When I was 17 years old I was about as close to Marianne O’Hagen as I have ever been with any one. In the wilds of Beirut, the East Ender taught me so many things that have lasted me a life time and after the unconscionably wild times we shared, she straightened up and went in the opposite direction to a life helping people. She married Martin O’Hagen Farrow in April and died on May 17th from cancer.
To call Marianne (everybody called her Maude but it never stuck with me) beautiful might well have been to understate the case. A professional dancer at the Crazy Horse, she moved like an angel and looked like a fallen angel! She introduced me to going to bed at noon the next day!!! It was a never to be relived blast.
Musically, she did her own fair share of damage as well. We are talking 1974 – 1975 and this glam rocker taught me the facts of musical life. She introduced me to Mick Ronson’s solo album, the Rocky Horror Show, and shared my tastes in countless others.
Marianne was a glorious glammy dream of a woman; smart, fun, trouble with a capital T, and the sort of woman very very easy to fall in love with.
I have so many memories of Marianne but the most earth shatterring one didn’t involve me at all. 3am on a Thursday night and we are dancing to the DJ between shows and he plays Deep Purples “Highway Star” and Marianne took over the floor. You see this sort of thing in the movies but in real life it was astounding, Marianne seemed taken over by the music, she didn’t shimmy she shone, she twirled round and round arms outstretched. It felt as though she was floating above the dancefloor, it felt that she wasn’t the car of the song, but a star in the sky and in the universe, or maybe not a star: it seems like she was a dark hole where all the energy in the room was drawn into her. Blonde hair, extremely fit -like healthy looking fit, she was a dancer remember, but with a great figure yet not model thin: she simply had everything a woman should. and that face? Sultry and sweet: one part Tim Curry with the sort of lips people pay a fortune for today, and one part Marilyn Monroe.

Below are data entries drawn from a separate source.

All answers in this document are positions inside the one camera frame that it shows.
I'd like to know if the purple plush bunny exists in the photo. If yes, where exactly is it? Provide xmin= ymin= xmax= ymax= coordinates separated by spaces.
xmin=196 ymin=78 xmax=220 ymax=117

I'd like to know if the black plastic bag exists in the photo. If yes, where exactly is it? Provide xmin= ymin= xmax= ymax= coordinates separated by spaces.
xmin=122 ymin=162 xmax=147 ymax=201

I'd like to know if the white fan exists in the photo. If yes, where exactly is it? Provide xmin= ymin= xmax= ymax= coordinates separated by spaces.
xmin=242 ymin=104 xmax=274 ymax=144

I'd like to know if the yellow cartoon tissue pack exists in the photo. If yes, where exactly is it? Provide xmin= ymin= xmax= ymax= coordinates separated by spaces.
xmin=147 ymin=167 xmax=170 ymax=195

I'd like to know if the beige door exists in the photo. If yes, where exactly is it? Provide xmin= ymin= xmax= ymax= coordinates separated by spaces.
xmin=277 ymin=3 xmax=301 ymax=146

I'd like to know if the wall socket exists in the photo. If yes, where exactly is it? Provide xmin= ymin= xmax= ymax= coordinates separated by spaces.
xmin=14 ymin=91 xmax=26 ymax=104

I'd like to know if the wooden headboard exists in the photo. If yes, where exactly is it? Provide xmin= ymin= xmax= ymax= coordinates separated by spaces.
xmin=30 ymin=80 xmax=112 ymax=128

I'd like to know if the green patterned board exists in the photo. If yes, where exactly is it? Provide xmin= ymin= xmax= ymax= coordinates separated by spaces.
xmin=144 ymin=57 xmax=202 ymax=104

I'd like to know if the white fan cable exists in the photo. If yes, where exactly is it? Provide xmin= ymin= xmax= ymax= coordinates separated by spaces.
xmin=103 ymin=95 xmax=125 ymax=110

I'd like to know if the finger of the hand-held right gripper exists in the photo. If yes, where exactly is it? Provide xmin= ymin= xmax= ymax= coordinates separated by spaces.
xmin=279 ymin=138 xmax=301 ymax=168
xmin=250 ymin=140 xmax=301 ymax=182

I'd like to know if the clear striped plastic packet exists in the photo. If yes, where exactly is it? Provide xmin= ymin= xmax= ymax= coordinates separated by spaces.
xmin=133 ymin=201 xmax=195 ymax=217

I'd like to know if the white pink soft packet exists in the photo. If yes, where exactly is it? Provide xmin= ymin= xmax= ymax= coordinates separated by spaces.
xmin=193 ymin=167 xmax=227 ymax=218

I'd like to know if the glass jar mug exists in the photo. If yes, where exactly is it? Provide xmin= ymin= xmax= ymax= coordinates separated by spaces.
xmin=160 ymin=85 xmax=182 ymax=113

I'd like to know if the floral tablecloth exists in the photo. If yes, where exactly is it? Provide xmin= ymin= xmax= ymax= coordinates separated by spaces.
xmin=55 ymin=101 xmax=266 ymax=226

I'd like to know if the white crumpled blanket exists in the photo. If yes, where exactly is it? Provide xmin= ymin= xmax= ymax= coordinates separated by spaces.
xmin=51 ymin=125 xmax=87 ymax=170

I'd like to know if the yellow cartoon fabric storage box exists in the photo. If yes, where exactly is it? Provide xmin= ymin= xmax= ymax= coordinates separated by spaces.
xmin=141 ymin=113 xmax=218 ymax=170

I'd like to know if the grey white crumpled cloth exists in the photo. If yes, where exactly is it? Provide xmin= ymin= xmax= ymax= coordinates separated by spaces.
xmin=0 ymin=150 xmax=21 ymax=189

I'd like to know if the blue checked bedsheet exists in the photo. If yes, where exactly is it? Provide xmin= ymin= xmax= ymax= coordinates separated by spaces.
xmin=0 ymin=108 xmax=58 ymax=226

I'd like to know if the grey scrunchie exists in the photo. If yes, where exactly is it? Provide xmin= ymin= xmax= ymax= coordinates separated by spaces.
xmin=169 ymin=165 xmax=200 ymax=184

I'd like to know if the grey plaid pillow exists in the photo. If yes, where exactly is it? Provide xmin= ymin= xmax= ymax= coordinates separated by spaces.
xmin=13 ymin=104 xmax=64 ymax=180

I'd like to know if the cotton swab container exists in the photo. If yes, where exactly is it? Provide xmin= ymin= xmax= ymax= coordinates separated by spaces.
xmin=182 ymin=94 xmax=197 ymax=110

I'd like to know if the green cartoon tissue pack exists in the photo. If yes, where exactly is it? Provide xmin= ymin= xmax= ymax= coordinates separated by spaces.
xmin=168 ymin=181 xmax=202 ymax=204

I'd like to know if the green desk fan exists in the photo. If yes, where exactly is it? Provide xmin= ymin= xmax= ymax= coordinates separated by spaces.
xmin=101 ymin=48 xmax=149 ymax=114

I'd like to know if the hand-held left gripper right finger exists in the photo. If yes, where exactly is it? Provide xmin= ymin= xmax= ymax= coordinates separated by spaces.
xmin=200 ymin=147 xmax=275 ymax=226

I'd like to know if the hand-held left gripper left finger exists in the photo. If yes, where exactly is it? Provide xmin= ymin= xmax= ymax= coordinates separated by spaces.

And round and round she went, arms outstretched, her head tilted back and hair flowing. Every movement a message, her feet using intricate disco moves, like bossa nova but alone, and her body shaking in time to the swinging off the chandeliers keyboard riffs. I was not nearly alone in my admiration: the place stood still and watched and when it was over, they erupted in applause, a spontaneous appreciation that they had seen something, not just the essence of rock and roll but the essence of rock and roll as an art form, Marianne released herself and us from these earthly bonds as we all became highway stars shining forever.
The thing Marianne got about rock and roll was immersion, though not a musician she could let herself be drawn in to and out of the action. It was an act of decency, of bravery, of conceit. Much like the woman herself.
And now, again, she is a highway star.